Collections

namedtuple

Let’s make a function that splits a name based on the first space character:

>>> def split_name(name):
...     first, last = name.rsplit(" ", 1)
...     return first, last
...

If someone calls our function, they’ll have a tuple of two values. They could probably guess what the values are, but what if they weren’t sure?

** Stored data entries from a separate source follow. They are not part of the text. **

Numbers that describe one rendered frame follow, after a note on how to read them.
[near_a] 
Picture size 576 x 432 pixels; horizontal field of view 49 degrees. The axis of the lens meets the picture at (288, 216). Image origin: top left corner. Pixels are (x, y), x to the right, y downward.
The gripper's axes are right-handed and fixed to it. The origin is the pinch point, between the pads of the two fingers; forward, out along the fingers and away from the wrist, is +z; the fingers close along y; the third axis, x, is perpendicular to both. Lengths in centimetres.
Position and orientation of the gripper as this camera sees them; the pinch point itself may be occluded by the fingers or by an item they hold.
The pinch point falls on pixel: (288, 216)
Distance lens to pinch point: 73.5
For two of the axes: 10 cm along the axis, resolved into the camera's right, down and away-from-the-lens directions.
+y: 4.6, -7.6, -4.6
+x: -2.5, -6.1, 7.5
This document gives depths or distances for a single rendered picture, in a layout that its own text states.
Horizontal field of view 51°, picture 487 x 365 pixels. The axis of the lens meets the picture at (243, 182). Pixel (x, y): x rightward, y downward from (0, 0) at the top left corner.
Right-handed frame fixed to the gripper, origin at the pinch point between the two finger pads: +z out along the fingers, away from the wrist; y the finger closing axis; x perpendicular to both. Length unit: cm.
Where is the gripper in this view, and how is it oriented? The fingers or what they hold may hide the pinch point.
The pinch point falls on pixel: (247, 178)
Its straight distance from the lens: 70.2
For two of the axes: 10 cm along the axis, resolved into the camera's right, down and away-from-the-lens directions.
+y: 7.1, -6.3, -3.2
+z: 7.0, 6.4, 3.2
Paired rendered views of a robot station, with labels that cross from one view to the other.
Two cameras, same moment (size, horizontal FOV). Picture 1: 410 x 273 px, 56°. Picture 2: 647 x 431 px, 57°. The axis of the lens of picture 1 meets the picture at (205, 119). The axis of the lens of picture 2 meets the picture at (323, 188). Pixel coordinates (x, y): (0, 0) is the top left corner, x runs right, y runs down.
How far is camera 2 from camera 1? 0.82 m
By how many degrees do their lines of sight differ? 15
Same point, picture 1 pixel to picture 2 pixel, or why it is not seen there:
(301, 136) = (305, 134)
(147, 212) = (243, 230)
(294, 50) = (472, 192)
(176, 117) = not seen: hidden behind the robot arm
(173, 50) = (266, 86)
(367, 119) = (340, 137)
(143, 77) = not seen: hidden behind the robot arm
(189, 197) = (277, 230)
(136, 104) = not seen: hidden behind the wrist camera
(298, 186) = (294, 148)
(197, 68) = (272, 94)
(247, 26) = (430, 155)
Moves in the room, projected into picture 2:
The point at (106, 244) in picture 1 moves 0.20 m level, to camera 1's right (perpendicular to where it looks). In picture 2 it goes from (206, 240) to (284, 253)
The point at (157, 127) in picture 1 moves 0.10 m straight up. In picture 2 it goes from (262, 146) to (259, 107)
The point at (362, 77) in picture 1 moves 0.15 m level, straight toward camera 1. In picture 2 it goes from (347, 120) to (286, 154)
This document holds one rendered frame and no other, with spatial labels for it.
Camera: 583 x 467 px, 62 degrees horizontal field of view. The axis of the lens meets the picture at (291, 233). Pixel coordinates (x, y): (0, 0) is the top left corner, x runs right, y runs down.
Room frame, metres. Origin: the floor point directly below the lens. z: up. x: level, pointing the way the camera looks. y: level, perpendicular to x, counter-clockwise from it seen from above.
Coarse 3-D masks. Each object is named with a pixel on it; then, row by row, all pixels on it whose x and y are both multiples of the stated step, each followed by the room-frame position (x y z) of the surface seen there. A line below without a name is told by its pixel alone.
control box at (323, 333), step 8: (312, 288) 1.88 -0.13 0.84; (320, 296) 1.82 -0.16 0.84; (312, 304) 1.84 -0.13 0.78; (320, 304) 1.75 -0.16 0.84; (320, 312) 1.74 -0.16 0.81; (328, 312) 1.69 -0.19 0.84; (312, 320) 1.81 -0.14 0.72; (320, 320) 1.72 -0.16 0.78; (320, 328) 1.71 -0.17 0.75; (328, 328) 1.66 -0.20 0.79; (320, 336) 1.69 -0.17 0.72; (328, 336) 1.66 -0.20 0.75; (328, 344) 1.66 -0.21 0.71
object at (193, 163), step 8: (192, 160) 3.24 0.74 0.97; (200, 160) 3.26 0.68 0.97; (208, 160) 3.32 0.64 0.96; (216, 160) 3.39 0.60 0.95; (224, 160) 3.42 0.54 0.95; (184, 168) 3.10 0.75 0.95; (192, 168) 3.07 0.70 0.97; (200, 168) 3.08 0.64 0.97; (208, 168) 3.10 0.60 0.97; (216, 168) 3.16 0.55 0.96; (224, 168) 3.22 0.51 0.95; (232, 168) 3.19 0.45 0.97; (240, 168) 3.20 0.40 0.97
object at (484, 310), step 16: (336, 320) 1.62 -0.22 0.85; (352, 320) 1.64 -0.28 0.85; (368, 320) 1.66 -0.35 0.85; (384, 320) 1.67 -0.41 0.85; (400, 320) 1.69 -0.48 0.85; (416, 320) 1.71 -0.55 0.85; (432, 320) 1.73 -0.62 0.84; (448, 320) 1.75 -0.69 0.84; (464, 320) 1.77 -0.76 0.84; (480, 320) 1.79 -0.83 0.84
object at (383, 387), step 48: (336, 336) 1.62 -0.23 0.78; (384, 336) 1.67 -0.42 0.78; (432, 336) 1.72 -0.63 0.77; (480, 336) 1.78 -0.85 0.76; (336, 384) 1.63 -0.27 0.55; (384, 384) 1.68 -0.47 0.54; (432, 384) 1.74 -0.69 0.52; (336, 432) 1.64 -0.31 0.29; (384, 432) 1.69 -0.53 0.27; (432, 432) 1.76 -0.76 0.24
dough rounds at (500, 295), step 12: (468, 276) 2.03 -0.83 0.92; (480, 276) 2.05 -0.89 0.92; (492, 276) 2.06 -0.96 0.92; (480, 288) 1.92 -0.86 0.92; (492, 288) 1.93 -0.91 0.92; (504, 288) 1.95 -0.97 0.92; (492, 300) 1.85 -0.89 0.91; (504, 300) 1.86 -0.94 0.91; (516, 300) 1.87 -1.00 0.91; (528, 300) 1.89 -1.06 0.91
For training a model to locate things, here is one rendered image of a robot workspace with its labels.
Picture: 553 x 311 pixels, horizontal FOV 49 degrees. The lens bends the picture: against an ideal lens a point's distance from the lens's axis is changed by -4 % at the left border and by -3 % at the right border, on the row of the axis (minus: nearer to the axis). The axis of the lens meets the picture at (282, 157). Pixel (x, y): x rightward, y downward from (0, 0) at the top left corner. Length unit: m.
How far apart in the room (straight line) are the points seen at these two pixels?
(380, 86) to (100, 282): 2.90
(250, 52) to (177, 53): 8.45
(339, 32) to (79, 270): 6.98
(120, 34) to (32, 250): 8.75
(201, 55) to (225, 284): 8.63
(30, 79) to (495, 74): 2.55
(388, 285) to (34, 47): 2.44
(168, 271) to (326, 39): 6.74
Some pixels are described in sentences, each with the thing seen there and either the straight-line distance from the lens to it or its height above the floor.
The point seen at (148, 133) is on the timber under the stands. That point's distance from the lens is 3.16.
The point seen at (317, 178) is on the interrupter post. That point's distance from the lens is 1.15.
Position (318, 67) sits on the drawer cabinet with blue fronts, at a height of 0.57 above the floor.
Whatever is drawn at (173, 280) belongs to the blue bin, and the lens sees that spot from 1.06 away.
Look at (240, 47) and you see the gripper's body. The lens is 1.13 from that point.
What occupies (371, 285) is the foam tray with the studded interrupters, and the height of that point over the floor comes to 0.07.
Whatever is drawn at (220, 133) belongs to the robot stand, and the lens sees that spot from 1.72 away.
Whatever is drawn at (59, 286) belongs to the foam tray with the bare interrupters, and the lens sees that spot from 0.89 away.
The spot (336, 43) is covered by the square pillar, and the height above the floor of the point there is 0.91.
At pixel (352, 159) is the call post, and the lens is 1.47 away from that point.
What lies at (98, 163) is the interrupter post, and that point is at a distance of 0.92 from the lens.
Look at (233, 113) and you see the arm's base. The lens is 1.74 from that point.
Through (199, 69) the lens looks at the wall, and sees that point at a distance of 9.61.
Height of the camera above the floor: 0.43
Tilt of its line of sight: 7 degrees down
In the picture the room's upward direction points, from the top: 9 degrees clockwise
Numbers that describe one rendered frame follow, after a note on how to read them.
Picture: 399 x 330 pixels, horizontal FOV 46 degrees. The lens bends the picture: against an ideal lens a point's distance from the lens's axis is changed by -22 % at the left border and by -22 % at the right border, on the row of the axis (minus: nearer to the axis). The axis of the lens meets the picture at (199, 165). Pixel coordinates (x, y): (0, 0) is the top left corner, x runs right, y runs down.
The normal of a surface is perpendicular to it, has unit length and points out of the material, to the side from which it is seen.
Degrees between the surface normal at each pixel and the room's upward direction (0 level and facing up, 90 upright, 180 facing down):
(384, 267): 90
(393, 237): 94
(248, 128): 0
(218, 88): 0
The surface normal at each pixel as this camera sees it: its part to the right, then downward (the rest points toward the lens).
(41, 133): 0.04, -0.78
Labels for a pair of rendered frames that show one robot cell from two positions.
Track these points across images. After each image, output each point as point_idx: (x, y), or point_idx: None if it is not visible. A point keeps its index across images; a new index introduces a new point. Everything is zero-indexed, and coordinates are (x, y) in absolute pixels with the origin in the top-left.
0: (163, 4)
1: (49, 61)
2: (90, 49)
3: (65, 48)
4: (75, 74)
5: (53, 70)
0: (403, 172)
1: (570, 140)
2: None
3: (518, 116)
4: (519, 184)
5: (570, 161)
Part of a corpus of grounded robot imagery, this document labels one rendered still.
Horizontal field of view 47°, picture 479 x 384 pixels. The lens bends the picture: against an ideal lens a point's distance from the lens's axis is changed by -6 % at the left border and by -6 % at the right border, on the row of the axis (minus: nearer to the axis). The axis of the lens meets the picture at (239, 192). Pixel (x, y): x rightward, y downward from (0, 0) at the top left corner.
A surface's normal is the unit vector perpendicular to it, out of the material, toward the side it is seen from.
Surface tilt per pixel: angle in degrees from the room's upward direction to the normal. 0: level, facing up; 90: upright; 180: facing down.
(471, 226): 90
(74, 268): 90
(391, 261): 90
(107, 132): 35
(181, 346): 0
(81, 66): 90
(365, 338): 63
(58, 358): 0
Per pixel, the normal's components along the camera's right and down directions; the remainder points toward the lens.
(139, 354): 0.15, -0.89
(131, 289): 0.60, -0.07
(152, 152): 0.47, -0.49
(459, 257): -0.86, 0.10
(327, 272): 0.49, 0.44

>>> split_name("Trey Hunner")
('Trey', 'Hunner')

We can use namedtuple to make the returned value more informative:

>>> from collections import namedtuple
>>> def split_name(name):
...     Name = namedtuple('Name', ['first', 'last'])
...     first, last = name.rsplit(" ", 1)
...     return Name(first, last)
...
>>> split_name("Trey Hunner")
Name(first='Trey', last='Hunner')

We can use this new value just like a tuple but we can also use it like an object with attributes:

>>> name = split_name("Trey Hunner")
>>> first_name, last_name = name
>>> first_name
'Trey'
>>> last_name
'Hunner'
>>> name.first
'Trey'
>>> name.last
'Hunner'

Whenever you need to wrap some values together, think of namedtuple:

>>> LatLong = namedtuple('LatLong', 'lat long')
>>> location = LatLong(lat=32.733999, long=-117.147777)
>>> location
LatLong(lat=32.733999, long=-117.147777)
>>> location.lat
32.733999
>>> lat, long = location

We capitalize namedtuple names because named tuples are actually a new type, just as if you made a new class:

>>> type(LatLong)
<class 'type'>

defaultdict

A defaultdict is a dictionary that uses a constructor to create a default value for each key. This means that when you access a missing key, it’s added automatically.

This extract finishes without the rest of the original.